I don't understand Netgate's and some community members' attitude on this issue: somehow people are using their Netgate device wrong by trying to utilize the advertised features, and they should just accept these failures and install an SSD or buy a new device.

I can understand this from CE users on third-party hardware who aren't paying Netgate anything, but anyone who purchases a device from Netgate surely must expect more than the sudden death in 1-2 years of devices that cost several hundred dollars (or even thousands) each.

The oft-repeated suggestion to "support the project" does not apply here, as no amount of pfSense licenses or TAC subscriptions will solve the inherent eMMC limitations of white-labelled Silicom hardware.

For all the pfSense power users here, how can we get Netgate's attention and bring about some kind of change?

michmoor

@andrew_cb said in Another Netgate with storage failure, 6 in total so far:

For all the pfSense power users here, how can we get Netgate's attention and bring about some kind of change?

Reply

I'm going to paraphrase a bit from where i heard this statement but essentially it goes "Its hard to tell someone they are doing something wrong when they are making money".
I would bet Vegas money that the Base version of the SKUs is very profitable compared to the Max. I'm also willing to bet they are aware of the eMMC flaws. At the end of the day (granted, I'm cynical by nature), I don't think this will move the needle much. Netgate has offered eMMC storage for a very long time. I do believe a disclaimer is needed to assist those making a purchase decision.

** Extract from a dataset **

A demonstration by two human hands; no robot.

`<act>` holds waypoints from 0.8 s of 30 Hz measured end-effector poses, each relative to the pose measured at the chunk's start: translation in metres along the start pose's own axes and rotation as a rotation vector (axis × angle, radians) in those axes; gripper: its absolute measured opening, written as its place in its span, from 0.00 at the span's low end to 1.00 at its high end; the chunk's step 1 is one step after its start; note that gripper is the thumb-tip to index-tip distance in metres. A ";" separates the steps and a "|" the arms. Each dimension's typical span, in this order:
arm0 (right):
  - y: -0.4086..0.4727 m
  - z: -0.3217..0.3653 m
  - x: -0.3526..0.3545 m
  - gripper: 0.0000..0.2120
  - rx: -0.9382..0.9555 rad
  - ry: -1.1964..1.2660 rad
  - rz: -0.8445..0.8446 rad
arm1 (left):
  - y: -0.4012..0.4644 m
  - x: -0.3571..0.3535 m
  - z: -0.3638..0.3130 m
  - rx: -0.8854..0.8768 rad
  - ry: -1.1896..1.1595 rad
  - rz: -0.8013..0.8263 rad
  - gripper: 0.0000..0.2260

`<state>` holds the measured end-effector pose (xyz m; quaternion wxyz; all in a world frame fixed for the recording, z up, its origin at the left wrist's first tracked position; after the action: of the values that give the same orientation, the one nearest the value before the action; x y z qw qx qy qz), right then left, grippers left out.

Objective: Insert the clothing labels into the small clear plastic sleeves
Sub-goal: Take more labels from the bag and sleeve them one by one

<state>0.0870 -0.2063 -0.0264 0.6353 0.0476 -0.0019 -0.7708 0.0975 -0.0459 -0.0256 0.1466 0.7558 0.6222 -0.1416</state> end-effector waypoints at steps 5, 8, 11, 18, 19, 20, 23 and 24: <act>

@andrew_cb said in Another Netgate with storage failure, 6 in total so far:

I don't understand Netgate's and some community members' attitude on this issue: somehow people are using their Netgate device wrong by trying to utilize the advertised features, and they should just accept these failures and install an SSD or buy a new device.

Agree with you here as well. The suggestions essentially boil down to "don't use the software as intended". I cant really add much to your analysis and your grievance but i do hope that 2025 produces some changes.

Gertjan

@andrew_cb said in Another Netgate with storage failure, 6 in total so far:

I can understand this from CE users on third-party hardware who aren't

.... aware of this situation, as most, may I say nearly all, in the early pfSense adoption process, in beginning, use a VM, or some "saved from the land-fill-PC", slide in a extra network card, install pfSense and before you know, its years later.
As of this, they, the CE users, can't be hit by this issue : They don't use a Netgate appliance, so most probably no emmc.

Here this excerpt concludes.